Mit den angekündigten Massnahmen sollen viel versprechende junge Forscher gezielt gefördert werden. Entscheidend für Forschungserfolge ist neben der gezielten Nachwuchsförderung auch ein enger Dialog zwischen Wissenschaft und Wirtschaft. Dieses soll mit dem "Learning Center" der EPFL in Lausanne gefördert werden. "Novartis leistet hiermit einen wesentlichen Beitrag zum Wissensaustausch zwischen den verschiedenen wissenschaftlichen Disziplinen, zum Dialog zwischen den Generationen und zur Zusammenarbeit zwischen den Forschern und der Gesellschaft im weiteren Sinne. Also dort, wo das notwendige Wissen für die Gestaltung unserer Zukunft entsteht", sagte Professor Patrick Aebischer, Präsident der EPFL Lausanne.
Die Ankündigung erfolgte im Rahmen des diesjährigen Novartis European Biotechnology Leadership Camp (BioCamp), das 45 ausgewählten Jungakademikern aus der Schweiz und dem übrigen Europa Einblick in die Trends und Karriereperspektiven in der Biotech- und Pharmaindustrie gibt.
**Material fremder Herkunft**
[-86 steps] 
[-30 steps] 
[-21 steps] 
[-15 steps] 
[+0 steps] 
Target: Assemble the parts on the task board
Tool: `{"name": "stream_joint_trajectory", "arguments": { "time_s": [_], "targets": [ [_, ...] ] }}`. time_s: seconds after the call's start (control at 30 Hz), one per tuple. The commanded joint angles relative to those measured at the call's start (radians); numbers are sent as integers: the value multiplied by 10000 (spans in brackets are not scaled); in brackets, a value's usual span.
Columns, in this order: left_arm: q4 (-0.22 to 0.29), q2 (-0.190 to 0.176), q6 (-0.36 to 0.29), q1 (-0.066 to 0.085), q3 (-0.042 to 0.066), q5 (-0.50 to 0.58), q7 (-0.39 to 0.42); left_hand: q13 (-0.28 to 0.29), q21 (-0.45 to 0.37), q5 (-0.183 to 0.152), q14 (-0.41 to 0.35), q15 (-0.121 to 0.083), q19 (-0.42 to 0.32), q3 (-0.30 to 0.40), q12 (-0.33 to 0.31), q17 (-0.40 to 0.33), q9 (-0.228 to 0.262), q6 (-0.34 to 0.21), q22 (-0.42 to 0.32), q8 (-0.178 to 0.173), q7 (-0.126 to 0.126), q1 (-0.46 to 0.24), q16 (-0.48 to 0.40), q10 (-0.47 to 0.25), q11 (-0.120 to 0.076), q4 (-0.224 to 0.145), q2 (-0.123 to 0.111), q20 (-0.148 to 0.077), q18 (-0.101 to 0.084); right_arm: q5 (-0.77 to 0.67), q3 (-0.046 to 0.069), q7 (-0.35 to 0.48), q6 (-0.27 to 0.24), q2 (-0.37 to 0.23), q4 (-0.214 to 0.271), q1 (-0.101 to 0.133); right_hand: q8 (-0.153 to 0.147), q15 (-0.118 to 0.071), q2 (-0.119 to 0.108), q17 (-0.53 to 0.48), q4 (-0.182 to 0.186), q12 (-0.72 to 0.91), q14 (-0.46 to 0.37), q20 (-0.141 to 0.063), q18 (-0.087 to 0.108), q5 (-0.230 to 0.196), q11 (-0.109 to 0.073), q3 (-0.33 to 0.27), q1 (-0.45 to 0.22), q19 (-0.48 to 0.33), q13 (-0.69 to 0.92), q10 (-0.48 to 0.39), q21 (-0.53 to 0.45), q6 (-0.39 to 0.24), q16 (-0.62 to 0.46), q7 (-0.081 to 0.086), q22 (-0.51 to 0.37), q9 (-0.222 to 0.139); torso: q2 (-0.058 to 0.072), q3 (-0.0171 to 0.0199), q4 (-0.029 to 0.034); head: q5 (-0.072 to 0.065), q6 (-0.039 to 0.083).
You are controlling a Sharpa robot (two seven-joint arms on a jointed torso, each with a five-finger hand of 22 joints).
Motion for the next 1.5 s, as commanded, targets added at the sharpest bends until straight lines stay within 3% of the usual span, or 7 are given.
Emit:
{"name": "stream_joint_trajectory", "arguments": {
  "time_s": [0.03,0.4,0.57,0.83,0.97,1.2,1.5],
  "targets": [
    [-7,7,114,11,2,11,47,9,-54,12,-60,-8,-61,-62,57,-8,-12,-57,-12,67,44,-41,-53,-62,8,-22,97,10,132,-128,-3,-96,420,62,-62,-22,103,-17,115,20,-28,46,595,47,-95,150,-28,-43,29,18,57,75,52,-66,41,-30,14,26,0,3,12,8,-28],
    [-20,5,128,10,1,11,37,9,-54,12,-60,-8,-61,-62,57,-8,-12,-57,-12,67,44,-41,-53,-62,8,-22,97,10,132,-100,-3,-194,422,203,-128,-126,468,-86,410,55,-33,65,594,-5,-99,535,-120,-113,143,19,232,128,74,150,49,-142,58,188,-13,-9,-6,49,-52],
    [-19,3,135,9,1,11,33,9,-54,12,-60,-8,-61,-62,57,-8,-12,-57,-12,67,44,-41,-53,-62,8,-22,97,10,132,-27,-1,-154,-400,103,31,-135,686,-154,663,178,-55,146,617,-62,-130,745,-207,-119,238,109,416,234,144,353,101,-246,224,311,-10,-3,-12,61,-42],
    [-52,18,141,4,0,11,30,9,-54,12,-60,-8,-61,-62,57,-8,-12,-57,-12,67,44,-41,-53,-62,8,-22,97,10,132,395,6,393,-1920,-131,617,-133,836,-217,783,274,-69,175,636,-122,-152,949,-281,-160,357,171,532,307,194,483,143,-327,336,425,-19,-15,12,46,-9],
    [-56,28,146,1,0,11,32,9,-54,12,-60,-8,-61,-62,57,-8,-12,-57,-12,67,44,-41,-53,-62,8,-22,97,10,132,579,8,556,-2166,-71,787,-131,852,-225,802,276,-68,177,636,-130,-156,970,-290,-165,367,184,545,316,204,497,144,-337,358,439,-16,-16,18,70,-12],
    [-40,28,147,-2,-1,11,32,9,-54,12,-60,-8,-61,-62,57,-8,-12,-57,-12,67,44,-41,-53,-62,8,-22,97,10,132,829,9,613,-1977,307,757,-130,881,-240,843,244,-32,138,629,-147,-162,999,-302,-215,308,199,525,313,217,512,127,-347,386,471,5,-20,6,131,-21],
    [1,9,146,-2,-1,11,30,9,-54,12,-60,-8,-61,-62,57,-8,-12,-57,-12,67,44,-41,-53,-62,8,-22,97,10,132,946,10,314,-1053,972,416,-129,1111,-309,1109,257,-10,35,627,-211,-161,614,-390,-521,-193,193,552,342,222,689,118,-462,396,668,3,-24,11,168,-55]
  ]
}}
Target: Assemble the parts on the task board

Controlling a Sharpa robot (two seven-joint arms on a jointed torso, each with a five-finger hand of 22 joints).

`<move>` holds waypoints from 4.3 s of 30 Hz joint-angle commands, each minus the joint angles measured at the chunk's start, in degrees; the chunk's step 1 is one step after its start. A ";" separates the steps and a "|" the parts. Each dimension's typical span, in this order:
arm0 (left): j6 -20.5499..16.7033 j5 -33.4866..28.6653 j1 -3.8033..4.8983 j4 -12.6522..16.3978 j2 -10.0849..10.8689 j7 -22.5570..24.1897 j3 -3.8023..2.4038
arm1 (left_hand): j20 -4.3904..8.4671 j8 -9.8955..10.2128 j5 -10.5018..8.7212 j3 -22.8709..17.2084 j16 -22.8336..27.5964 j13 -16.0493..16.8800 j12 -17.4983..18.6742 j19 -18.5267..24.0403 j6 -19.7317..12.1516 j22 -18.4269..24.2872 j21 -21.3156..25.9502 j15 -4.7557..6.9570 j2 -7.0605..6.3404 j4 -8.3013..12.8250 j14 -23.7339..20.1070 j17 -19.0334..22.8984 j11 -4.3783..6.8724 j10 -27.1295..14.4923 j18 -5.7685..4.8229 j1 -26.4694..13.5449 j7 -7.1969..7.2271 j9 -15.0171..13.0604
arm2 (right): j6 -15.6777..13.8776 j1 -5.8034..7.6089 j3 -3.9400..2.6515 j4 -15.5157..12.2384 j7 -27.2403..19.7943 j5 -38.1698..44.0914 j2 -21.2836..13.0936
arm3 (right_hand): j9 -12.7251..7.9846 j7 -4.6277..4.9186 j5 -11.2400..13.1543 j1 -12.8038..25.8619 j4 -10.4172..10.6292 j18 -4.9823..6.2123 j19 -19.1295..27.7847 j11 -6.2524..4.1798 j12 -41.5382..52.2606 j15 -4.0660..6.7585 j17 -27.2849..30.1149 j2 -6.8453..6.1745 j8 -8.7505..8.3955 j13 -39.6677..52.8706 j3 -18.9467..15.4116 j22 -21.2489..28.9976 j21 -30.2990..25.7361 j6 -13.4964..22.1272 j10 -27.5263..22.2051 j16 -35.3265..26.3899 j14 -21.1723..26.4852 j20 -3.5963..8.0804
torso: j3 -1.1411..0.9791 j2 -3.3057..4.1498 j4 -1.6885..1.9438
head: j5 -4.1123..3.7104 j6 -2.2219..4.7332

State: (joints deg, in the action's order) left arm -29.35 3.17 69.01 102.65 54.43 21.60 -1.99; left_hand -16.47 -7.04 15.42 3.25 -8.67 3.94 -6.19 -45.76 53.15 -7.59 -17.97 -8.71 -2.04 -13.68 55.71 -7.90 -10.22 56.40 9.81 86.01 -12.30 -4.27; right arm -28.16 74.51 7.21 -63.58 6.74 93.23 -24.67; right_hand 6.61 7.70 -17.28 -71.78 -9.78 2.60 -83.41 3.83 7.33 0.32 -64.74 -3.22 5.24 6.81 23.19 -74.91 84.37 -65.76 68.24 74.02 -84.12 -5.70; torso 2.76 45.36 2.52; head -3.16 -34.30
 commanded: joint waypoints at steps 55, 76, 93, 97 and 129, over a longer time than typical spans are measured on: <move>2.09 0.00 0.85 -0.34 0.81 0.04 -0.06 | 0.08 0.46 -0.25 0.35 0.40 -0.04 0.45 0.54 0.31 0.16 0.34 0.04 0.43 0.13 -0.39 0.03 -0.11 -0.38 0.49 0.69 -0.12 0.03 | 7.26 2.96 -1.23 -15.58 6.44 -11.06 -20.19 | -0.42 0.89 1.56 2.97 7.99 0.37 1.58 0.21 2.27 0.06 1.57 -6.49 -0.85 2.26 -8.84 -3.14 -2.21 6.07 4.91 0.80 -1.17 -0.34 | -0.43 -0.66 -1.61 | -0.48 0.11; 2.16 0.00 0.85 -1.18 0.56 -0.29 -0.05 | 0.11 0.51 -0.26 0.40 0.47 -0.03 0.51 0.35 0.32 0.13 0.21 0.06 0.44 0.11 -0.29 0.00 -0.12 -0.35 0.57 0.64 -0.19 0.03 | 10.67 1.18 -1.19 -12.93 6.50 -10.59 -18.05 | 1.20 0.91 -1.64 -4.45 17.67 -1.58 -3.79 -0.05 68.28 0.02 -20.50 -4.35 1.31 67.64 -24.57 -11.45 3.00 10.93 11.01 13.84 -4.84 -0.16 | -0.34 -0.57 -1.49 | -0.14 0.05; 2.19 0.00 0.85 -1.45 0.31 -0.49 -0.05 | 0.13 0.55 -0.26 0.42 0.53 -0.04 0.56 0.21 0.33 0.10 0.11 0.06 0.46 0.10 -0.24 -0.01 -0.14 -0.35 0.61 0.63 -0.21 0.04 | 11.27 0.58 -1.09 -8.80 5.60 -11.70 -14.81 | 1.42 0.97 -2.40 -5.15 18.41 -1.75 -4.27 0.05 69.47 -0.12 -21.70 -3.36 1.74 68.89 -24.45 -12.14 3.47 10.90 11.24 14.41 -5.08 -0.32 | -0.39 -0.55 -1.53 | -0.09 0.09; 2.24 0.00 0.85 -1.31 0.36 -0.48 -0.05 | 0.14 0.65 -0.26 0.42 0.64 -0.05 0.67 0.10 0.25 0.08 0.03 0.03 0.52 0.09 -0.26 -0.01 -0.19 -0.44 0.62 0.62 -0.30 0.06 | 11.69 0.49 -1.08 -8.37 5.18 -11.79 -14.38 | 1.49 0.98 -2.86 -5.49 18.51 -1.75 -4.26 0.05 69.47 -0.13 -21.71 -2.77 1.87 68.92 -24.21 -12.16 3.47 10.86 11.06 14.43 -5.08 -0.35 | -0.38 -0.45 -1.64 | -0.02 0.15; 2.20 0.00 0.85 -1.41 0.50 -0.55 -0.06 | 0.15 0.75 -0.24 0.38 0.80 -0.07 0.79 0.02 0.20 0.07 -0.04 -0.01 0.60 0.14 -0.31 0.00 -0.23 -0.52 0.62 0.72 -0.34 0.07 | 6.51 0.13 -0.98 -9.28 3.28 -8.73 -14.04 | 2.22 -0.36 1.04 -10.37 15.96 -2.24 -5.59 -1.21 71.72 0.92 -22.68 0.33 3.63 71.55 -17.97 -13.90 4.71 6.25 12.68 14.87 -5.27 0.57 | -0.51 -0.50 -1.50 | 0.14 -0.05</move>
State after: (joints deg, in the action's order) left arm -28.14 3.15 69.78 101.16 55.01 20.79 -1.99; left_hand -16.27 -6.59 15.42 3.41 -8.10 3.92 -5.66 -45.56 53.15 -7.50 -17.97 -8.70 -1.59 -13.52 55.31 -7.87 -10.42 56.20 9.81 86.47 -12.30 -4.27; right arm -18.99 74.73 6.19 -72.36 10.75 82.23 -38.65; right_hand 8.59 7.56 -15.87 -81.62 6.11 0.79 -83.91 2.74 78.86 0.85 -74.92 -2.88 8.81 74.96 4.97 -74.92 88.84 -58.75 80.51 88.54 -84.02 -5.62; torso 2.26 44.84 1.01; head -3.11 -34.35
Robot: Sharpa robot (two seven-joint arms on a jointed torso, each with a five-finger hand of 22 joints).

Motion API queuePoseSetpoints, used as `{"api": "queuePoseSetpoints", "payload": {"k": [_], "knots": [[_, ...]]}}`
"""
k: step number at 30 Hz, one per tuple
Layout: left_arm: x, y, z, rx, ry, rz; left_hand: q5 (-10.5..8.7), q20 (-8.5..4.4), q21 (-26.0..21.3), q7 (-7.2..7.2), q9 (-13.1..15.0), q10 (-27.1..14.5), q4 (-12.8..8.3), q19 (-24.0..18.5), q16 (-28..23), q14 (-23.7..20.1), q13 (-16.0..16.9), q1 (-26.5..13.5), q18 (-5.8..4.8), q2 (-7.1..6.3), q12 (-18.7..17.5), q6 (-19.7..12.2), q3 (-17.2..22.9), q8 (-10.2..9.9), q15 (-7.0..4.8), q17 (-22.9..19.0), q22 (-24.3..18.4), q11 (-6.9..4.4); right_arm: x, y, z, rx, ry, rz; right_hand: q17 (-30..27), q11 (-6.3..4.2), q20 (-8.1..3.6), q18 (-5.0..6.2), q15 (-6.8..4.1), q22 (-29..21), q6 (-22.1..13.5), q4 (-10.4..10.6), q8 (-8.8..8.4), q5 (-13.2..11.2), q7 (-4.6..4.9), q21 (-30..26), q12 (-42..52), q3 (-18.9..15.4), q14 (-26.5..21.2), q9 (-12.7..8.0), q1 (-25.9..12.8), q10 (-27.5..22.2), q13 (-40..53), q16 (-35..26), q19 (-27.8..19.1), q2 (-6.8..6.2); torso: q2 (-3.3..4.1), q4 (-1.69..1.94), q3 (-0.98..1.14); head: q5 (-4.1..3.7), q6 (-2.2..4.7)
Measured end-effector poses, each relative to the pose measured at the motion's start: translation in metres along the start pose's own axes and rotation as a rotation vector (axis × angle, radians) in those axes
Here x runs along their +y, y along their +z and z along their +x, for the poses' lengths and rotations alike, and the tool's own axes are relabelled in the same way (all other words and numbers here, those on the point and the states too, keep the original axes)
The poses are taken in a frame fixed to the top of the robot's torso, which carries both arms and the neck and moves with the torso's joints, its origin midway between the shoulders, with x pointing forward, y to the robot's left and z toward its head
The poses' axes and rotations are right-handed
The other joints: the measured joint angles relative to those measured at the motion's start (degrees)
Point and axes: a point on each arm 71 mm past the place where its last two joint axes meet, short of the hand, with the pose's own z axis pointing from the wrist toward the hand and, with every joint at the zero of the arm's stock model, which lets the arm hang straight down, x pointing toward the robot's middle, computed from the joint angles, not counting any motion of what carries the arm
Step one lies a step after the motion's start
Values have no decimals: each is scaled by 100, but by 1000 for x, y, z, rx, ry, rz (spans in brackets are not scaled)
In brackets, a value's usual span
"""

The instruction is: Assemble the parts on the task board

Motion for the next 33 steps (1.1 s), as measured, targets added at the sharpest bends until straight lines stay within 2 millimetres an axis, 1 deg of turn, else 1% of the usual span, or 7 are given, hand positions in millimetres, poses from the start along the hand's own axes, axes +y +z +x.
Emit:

Neben Referaten und Diskussionen mit Experten aus dem industriellen und akademischen Bereich steht auch die Besichtigung neuster Forschungseinrichtungen und der biopharmazeutischen Produktion auf dem Programm. In einer Fallstudie haben die jungen Forscher zudem Gelegenheit, ihre Fähigkeiten als Biotech-Jungunternehmer unter Beweis zu stellen und einen Business Plan zu erarbeiten. Zwei Teilnehmer werden dann von einer Fachjury ausgewählt und an das internationale BioCamp von Novartis eingeladen, das dieses Jahr vom 24. bis 27. Oktober in Hongkong stattfinden wird.
Bereits zum zweiten Mal findet das European BioCamp in Basel statt, dem grössten Forschungsstandort von Novartis. Der Forschungsplatz Schweiz ist für die Forschung und Entwicklung von Novartis von grosser Bedeutung. Allein im vergangenen Jahr investierte das Unternehmen hierzulande CHF 2,8 Milliarden in diesen Bereich.
Neben den jährlichen Forschungsinvestitionen, dem heute angekündigten CHF 25 Millionen an die drei Schweizer Hochschulen und dem BioCamp Seminar verleiht Novartis dem Bildungsstandort Schweiz auch anderweitige Impulse: So unterhält Novartis eine Vielzahl von Forschungskollaborationen mit Schweizer Hochschulen und Instituten. Mit dem Friedrich Miescher Institut ist Novartis auch in der biomedizinischen Grundlagenforschung aktiv. Zusätzlich zu den über 300 Lehrlingen beschäftigt Novartis in der Schweiz jedes Jahr eine ähnlich hohe Zahl an Praktikanten, Doktoranden und Postdocs.